Introducción. Toxoplasma gondii es un parásito con gran potencial zoonótico que puede infectar un amplio rango de huéspedes de sangre caliente, incluidos los animales del sector pecuario, lo que causa pérdidas a la industria. En el humano, es patógeno en personas inmunosuprimidas y afecta el desarrollo del feto en infecciones congénitas. Además, se asocia con diversos trastornos del comportamiento en personas sanas. El humano puede adquirir T. gondii al consumir carnes contaminadas mal cocidas. Objetivo. Determinar la positividad de T. gondii en carnes de consumo humano (res, pollo y cerdo) en Ibagué, Colombia. Materiales y métodos. Se utilizó la PCR convencional anidada y la secuencia del gen B1 de T. gondii como blanco de amplificación. Se tomaron 186 muestras de carne comercializada en la zona urbana de Ibagué (62 de res, 62 de pollo y 62 de cerdo) y se obtuvo el porcentaje de positividad en cada tipo de carne evaluada. Resultados. Se encontró un porcentaje de positividad de 18,8 % en las muestras, siendo la carne de cerdo la del mayor porcentaje (22,5 %; 14/62), seguida por las muestras de carne de res (19,3 %; 12/62) y de pollo (14,5 %; 9/62). Los mejores productos amplificados fueron secuenciados en Macrogen, y alineados con las secuencias del gen B1 depositadas en el GenBank, con lo que se confirmó su identidad. Conclusiones. Este es el primer estudio sobre prevalencia de T. gondii en carnes para consumo humano en Ibagué y el departamento del Tolima. Se demostró que los tres tipos de carne representan un riesgo para la infección en humanos a nivel local.

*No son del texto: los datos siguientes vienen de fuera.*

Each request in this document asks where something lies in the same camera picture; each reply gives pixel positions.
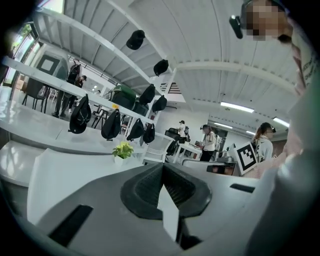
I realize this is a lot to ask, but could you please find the small white table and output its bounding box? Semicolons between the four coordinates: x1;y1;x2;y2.
178;143;203;161

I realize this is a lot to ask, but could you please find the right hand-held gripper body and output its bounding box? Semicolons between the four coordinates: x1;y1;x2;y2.
216;141;258;176

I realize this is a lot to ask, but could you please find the person's right forearm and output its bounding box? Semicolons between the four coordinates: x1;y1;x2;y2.
254;132;301;180

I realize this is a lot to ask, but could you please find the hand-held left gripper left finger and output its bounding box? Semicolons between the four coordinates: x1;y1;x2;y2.
36;162;185;256

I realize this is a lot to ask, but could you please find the person's torso in striped shirt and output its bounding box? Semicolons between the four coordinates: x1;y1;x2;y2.
287;9;320;161

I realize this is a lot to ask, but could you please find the black framed glass window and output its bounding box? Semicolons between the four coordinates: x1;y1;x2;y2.
9;23;41;63

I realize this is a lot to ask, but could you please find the black head-worn camera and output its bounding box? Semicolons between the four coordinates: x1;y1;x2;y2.
229;14;244;40

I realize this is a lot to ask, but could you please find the black metal railing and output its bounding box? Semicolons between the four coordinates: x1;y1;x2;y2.
68;56;118;81

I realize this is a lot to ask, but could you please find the grey machine with white panel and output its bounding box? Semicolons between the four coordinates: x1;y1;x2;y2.
34;49;70;81

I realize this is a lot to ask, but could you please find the black office chair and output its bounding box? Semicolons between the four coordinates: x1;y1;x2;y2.
165;127;181;156

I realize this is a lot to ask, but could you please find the green black duffel bag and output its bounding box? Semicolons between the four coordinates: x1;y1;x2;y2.
104;84;137;110

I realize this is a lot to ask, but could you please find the black striped staircase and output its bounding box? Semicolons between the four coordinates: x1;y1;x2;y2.
159;82;183;96

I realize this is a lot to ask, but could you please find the black metal leg chair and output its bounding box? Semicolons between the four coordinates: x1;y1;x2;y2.
21;78;51;113

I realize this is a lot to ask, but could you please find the white office chair base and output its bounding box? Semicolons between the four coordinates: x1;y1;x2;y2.
144;132;176;163

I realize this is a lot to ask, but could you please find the potted yellow-green plant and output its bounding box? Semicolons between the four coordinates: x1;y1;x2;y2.
111;141;135;166

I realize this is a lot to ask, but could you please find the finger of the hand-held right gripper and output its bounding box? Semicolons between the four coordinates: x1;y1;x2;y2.
206;164;236;176
181;158;226;167

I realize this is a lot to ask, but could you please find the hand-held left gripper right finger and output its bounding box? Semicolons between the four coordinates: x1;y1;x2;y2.
163;162;272;256

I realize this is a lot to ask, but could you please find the white shelving rack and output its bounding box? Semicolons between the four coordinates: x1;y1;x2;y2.
0;7;178;161

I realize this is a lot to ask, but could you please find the person's head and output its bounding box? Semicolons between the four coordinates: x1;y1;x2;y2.
241;0;295;43

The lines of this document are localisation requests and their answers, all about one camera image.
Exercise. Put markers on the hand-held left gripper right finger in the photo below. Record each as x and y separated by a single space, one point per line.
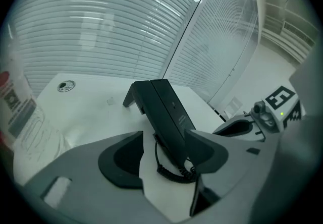
227 167

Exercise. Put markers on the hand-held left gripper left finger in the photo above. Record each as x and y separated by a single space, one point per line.
83 192

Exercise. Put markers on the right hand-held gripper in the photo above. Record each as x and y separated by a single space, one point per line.
280 107

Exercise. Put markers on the black telephone base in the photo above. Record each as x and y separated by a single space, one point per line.
137 94

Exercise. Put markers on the white table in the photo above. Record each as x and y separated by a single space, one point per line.
88 114

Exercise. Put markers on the clear plastic water bottle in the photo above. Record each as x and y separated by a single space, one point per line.
20 107

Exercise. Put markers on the white air vent grille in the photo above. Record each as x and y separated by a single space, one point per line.
300 33

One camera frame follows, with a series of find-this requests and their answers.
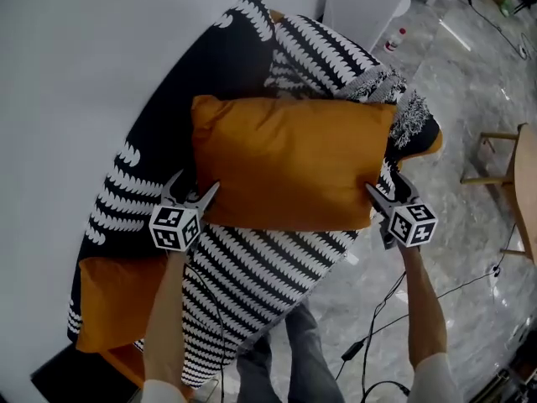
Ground black cabinet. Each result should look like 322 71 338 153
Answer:
29 342 142 403

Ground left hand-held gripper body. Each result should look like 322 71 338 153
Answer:
149 201 202 252

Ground person's grey trousers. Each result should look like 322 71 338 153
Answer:
235 299 347 403

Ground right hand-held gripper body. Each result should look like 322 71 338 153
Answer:
379 201 439 252

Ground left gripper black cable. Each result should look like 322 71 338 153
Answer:
183 262 230 403

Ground wooden chair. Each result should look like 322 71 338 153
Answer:
460 122 537 265

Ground white shelf unit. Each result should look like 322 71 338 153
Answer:
325 0 416 52

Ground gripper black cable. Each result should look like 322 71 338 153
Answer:
333 268 409 403
183 262 230 403

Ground person's right forearm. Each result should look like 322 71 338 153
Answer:
396 243 448 371

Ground orange pillow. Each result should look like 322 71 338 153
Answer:
75 254 171 353
190 94 398 232

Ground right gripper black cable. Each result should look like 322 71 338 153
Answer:
333 268 409 403

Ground black white striped sofa blanket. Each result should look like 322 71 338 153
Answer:
66 0 441 390

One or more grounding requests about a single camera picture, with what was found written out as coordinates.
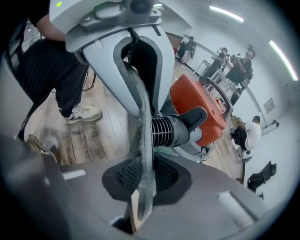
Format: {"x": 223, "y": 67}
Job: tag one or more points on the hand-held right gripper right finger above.
{"x": 211, "y": 194}

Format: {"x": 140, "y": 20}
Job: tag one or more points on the red and green vacuum cleaner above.
{"x": 194, "y": 98}

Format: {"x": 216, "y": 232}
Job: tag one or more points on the grey tripod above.
{"x": 270, "y": 127}

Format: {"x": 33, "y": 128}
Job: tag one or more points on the person's left beige sneaker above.
{"x": 82, "y": 114}

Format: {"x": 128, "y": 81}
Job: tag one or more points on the person's black trousers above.
{"x": 54, "y": 70}

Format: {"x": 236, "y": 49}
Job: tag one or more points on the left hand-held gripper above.
{"x": 77, "y": 16}

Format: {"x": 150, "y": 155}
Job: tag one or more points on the white table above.
{"x": 206, "y": 64}

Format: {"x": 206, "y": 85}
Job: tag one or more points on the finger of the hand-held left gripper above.
{"x": 165, "y": 61}

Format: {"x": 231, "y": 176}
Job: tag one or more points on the ceiling light strip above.
{"x": 226, "y": 13}
{"x": 283, "y": 59}

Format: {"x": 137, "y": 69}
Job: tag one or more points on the person's left forearm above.
{"x": 50, "y": 30}

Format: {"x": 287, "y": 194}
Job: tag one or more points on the person's black printed t-shirt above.
{"x": 38, "y": 11}

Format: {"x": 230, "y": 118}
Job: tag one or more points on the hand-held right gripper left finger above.
{"x": 89, "y": 187}

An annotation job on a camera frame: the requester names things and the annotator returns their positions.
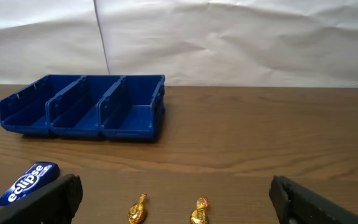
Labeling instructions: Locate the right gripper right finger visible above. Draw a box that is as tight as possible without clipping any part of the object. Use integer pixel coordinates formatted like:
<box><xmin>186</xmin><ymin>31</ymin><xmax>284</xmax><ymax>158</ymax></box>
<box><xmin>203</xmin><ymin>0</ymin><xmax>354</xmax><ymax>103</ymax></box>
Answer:
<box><xmin>268</xmin><ymin>175</ymin><xmax>358</xmax><ymax>224</ymax></box>

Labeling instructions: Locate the blue tray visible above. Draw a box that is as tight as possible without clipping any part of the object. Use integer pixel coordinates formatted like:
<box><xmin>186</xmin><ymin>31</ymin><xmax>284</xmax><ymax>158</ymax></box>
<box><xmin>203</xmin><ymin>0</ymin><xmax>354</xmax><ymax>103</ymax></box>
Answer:
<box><xmin>0</xmin><ymin>73</ymin><xmax>167</xmax><ymax>140</ymax></box>

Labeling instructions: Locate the blue candy pack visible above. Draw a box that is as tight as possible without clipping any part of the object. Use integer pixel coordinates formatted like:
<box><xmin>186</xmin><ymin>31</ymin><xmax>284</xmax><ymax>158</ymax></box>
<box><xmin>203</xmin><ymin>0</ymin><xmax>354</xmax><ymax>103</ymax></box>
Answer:
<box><xmin>0</xmin><ymin>161</ymin><xmax>61</xmax><ymax>210</ymax></box>

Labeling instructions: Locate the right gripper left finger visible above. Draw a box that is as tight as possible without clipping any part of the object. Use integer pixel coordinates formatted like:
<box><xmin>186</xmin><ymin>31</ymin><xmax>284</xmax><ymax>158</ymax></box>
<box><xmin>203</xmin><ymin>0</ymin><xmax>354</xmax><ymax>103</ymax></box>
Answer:
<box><xmin>0</xmin><ymin>173</ymin><xmax>83</xmax><ymax>224</ymax></box>

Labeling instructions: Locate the gold candy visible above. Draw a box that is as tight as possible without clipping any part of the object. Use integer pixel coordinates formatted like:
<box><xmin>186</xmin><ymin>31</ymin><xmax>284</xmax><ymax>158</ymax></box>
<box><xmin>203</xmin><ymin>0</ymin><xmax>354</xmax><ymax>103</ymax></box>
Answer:
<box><xmin>190</xmin><ymin>196</ymin><xmax>210</xmax><ymax>224</ymax></box>
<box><xmin>127</xmin><ymin>192</ymin><xmax>149</xmax><ymax>224</ymax></box>

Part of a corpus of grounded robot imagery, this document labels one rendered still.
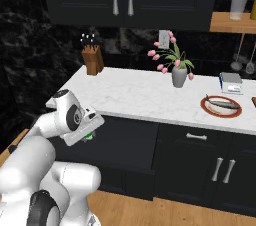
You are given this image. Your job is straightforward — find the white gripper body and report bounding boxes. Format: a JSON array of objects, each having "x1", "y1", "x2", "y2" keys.
[{"x1": 62, "y1": 115, "x2": 106, "y2": 147}]

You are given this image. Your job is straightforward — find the large black drawer front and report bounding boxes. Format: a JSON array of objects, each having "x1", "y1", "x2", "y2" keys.
[{"x1": 87, "y1": 115, "x2": 160, "y2": 176}]

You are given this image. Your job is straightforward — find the brown wooden knife block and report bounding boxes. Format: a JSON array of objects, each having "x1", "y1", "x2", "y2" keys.
[{"x1": 79, "y1": 32, "x2": 105, "y2": 77}]

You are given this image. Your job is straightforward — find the black base cupboard door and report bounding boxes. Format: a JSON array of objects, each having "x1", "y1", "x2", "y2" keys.
[
  {"x1": 211, "y1": 133, "x2": 256, "y2": 218},
  {"x1": 153, "y1": 140, "x2": 231, "y2": 208}
]

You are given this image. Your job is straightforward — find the grey vase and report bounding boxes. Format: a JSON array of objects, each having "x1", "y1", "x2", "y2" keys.
[{"x1": 171, "y1": 65, "x2": 189, "y2": 89}]

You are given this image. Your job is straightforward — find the pink tulips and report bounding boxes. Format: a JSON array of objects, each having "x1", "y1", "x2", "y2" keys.
[{"x1": 147, "y1": 30, "x2": 196, "y2": 82}]

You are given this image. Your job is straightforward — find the grey fish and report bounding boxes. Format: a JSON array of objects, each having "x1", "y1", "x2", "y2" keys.
[{"x1": 204, "y1": 94, "x2": 242, "y2": 111}]

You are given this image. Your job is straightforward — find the blue and white box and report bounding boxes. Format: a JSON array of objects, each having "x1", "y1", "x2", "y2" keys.
[{"x1": 218, "y1": 71, "x2": 244, "y2": 96}]

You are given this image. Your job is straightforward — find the hanging silver ladle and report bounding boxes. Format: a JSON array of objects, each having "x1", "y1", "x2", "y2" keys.
[{"x1": 229, "y1": 32, "x2": 246, "y2": 73}]

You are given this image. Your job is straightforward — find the hanging silver skimmer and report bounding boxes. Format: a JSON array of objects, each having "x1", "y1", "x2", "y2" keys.
[{"x1": 245, "y1": 40, "x2": 256, "y2": 75}]

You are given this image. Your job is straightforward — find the clear glass cup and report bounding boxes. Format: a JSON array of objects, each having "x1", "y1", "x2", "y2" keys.
[{"x1": 229, "y1": 0, "x2": 250, "y2": 21}]

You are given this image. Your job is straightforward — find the yellow-green bottle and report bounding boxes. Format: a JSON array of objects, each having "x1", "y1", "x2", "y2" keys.
[{"x1": 249, "y1": 0, "x2": 256, "y2": 21}]

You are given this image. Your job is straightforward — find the silver drawer handle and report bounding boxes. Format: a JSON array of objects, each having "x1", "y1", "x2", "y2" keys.
[{"x1": 185, "y1": 132, "x2": 209, "y2": 142}]

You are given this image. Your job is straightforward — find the white wall socket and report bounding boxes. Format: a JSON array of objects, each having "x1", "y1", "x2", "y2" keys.
[{"x1": 158, "y1": 29, "x2": 171, "y2": 50}]

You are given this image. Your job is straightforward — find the silver base cupboard handle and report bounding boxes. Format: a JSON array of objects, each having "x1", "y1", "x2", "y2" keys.
[
  {"x1": 222, "y1": 158, "x2": 237, "y2": 185},
  {"x1": 211, "y1": 157, "x2": 224, "y2": 183}
]

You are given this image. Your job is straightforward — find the wooden wall shelf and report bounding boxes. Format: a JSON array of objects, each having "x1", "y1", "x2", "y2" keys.
[{"x1": 209, "y1": 11, "x2": 256, "y2": 35}]

Introduction: Toxoplasma gondii is a parasite with great zoonotic potential. It can infect a broad range of warm-blooded hosts (including livestock) and causes significant losses in the industry. In humans, it has been described as a pathogen in immunosuppressed people, it affects the fetus development in congenital infections, and is associated with various behavioral disorders in healthy people. Humans can acquire T. gondii by consuming undercooked, contaminated meat. Objective: To determine T. gondii positivity (currently unknown) in meat for human consumption (i.e., beef, chicken, and pork) in the city of Ibague, Colombia. Materials and methods: We used conventional nested PCR and the T. gondii B1 gene sequence as amplification target. We collected samples of meat (N=186) sold in the urban area of Ibagué (62 beef, 62 chicken, and 62 pork samples) and determined the T. gondii positivity percentage for each type of meat. Results: The study found an average of 18.8% positivity for all meat samples, pork having the highest percentage (22.5%; 14/62), followed by beef (19.3%; 12/62) and chicken (14.5%; 9/62). The best-amplified products were sequenced by macrogen and aligned with the B1 gene sequences in GenBank, thereby confirming their identity. Conclusions: This is the first study of T. gondii prevalence in meat for human consumption carried out in the city of Ibagué and the department of Tolima. All three types of meat sampled represent a risk for local human infection.